The company may also opt to reward the Whistle Blower, based on merits of the case.
The Complainant, Vigilance Officer, members of the Audit Committee, the Subject and everybody involved in the process shall, maintain confidentiality of all matters under this Policy, discuss only to the extent or with those persons as required under this Policy for completing the process of investigations and keep the papers in safe custody.
No unfair treatment will be meted out to a Whistle Blower by virtue of his / her having reported a Protected Disclosure under this Policy. Adequate safeguards against victimization of Complainants shall be provided. The Company will take to minimize difficulties which the Whistle Blower may experience as from making the Protected Disclosure.
The identity of the Whistle Blower shall be kept confidential to the extent possible and permitted under law. Any other employee assisting in the said investigation shall also be protected to the same extent as the Whistle Blower.
While it will be ensured that genuine Whistle Blowers are accorded complete protection from any kind of unfair treatment as herein set out, any abuse of this protection will warrant disciplinary action.
Protection under this Policy would not mean protection from disciplinary action arising out of false or bogus allegations made by a Whistle Blower knowing it to be false or bogus or with a mala fide intention.
Whistle Blowers, who make any Protected Disclosures, which have been subsequently found to be mala fide, frivolous or malicious, shall be liable to be prosecuted.

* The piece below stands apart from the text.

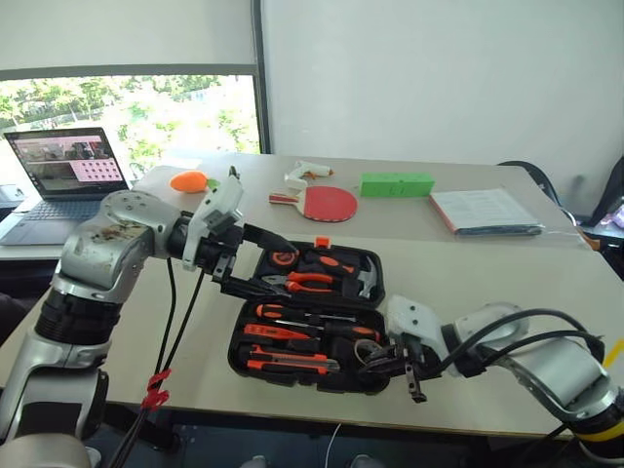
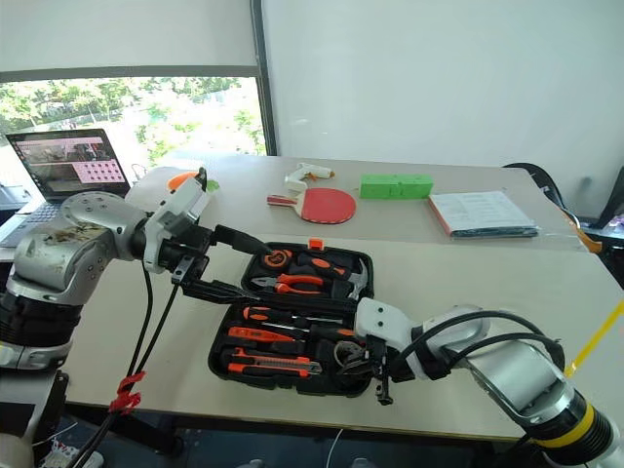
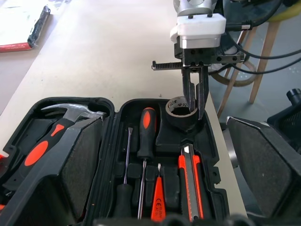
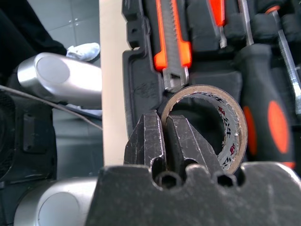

- ACCESS TO CHAIRPERSON OF THE AUDIT COMMITTEE
The Whistle Blower shall have right to access chairperson of the Audit Committee directly in exceptional cases and the chairperson of the Audit committee is authorised to prescribe suitable directions in this regard.
Directors and employees shall be informed of the Policy and contact details of the Vigilance Officer by publishing on the notice board and the website of the Company as soon as practicable from the date of its first approval.
- RETENTION OF DOCUMENTS
All protected disclosures in writing or documented along with the results of investigation relating thereto, shall be retained by for a period of 5 (five) years or such other period as specified by any other law in force, whichever is more.
The Company reserves its right to amend or modify this Policy in whole or in part, at any time without assigning any reason whatsoever and no such amendment or modification will be binding on the directors and employees unless the same is communicated in the manner described as above.